The 17th Suspect cover

The 17th Suspect

Women's Murder Club • Book 17

4.03 Goodreads
(40.3K ratings)

Why You'll Love This

The killer might be wearing a badge — and Lindsay Boxer is the only one willing to say it out loud.

  • Great if you want: a seasoned series detective facing corruption from inside the force
  • The experience: fast and punchy — short chapters designed for compulsive forward momentum
  • The writing: Patterson and Paetro strip scenes to the bone — all tension, minimal fat
  • Skip if: you're new to the series — seventeen books in, context matters

About This Book

A serial killer is moving through San Francisco, and the shootings seem random — until they don't. When Sergeant Lindsay Boxer receives a tip from a frightened confidential informant, she begins to suspect the threat isn't coming from the streets but from somewhere far more unsettling: inside the department itself. With her career, her health, and the people she loves all quietly unraveling around her, Lindsay faces a case that refuses to stay professional. Patterson and Paetro have always been good at raising stakes, but here they make it personal in ways that genuinely sting.

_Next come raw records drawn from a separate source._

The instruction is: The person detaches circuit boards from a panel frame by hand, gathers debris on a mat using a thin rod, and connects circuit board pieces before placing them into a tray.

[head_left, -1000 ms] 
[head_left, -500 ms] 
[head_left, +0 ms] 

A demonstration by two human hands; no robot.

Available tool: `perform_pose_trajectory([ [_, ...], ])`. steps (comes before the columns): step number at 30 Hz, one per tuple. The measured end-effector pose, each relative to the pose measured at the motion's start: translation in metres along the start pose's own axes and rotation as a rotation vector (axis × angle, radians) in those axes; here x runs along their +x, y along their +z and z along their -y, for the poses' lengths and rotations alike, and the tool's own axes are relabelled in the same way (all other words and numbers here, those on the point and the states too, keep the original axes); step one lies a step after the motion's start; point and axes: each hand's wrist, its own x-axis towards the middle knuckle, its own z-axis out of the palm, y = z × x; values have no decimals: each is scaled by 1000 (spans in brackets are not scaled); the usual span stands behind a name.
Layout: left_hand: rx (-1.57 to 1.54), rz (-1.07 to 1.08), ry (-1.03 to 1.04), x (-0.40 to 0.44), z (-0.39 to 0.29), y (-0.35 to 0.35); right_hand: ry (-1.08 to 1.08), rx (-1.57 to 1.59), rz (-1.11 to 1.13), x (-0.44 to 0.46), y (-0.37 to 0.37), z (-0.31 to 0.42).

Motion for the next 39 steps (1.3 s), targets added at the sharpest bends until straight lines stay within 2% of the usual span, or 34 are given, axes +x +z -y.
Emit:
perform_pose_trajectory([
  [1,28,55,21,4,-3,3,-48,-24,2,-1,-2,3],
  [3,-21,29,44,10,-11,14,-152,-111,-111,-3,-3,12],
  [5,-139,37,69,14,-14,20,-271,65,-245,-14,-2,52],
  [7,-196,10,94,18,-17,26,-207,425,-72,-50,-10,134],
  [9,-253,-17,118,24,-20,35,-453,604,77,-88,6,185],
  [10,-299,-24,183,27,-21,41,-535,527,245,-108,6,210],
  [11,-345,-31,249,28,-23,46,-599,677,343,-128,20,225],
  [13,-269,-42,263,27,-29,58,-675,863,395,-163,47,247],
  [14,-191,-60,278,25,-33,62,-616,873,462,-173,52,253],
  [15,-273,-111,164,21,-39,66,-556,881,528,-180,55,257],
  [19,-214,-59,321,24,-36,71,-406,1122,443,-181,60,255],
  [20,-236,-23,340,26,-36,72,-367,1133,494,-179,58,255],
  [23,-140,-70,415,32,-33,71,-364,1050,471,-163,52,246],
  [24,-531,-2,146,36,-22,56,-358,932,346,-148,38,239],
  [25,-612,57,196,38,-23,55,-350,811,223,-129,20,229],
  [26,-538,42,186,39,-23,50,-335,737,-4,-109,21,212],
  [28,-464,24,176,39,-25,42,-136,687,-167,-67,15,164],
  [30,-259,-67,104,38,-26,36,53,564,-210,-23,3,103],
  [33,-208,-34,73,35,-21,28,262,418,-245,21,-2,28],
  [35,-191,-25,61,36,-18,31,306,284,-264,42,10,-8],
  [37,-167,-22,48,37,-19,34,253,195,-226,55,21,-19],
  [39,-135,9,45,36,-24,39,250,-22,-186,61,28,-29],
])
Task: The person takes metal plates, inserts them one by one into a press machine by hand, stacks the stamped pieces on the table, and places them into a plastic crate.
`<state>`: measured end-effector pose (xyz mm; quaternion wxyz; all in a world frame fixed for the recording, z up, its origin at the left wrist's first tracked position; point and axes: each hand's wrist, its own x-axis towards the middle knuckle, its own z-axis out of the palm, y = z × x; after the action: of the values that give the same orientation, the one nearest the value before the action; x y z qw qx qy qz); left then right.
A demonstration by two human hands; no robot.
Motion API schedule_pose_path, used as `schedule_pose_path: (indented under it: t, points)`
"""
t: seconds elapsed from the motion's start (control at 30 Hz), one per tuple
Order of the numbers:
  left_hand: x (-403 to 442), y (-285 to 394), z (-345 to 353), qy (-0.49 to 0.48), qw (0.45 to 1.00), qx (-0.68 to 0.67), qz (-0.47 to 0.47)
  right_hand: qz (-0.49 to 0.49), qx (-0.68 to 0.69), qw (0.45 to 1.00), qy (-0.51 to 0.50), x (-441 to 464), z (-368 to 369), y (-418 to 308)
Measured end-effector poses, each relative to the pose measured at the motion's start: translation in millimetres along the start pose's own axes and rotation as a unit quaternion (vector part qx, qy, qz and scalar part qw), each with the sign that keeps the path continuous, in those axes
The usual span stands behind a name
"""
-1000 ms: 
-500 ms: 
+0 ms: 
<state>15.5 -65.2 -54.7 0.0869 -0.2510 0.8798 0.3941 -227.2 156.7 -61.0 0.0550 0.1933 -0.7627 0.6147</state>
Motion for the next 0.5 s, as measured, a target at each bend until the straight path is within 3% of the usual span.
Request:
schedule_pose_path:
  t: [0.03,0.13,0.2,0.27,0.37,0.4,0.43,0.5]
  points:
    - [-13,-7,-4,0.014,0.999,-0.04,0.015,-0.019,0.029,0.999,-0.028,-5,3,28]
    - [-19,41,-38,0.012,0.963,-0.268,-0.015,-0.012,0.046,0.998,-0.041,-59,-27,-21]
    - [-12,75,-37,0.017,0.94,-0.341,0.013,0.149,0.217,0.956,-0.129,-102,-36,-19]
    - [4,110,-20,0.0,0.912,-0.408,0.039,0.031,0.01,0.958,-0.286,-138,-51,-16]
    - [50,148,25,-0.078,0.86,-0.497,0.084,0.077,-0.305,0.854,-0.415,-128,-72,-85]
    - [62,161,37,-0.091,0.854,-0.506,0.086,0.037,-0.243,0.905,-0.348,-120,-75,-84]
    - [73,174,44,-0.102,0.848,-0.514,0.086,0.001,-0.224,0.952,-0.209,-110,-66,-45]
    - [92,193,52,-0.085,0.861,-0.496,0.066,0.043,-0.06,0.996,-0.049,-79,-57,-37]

What sets this installment apart is how efficiently it layers pressure. The chapters are short and punchy — this is a book built for momentum — but the emotional weight accumulates steadily beneath the surface tension. Lindsay's vulnerability feels earned rather than manufactured, and the Women's Murder Club dynamic gives the thriller a warmth that keeps the darkness from becoming relentless. Readers who've followed this series will find the payoffs satisfying; newcomers will find it accessible and immediately gripping.